+++ Materials provided +++

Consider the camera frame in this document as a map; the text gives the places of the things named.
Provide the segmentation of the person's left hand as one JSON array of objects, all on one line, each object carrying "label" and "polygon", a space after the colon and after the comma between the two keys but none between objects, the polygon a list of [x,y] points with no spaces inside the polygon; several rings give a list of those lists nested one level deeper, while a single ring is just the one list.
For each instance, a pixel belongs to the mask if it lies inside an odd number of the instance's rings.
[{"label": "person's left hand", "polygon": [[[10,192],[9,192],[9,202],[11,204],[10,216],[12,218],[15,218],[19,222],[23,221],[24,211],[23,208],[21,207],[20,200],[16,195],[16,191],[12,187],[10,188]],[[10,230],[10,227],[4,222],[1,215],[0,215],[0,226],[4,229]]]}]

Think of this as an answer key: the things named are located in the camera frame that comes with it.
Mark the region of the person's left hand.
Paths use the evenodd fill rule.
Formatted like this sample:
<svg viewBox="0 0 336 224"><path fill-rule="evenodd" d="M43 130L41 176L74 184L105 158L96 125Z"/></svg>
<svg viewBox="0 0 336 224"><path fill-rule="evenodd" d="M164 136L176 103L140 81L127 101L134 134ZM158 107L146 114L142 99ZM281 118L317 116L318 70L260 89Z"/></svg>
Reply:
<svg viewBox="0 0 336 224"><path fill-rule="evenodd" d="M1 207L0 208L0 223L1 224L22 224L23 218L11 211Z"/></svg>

+++

Scan the records above and report every line with the string "things".

Consider the camera frame in this document as a map; the text gives the places of the things named.
Think of this as an answer key: the things named are located in the camera frame that comes with it.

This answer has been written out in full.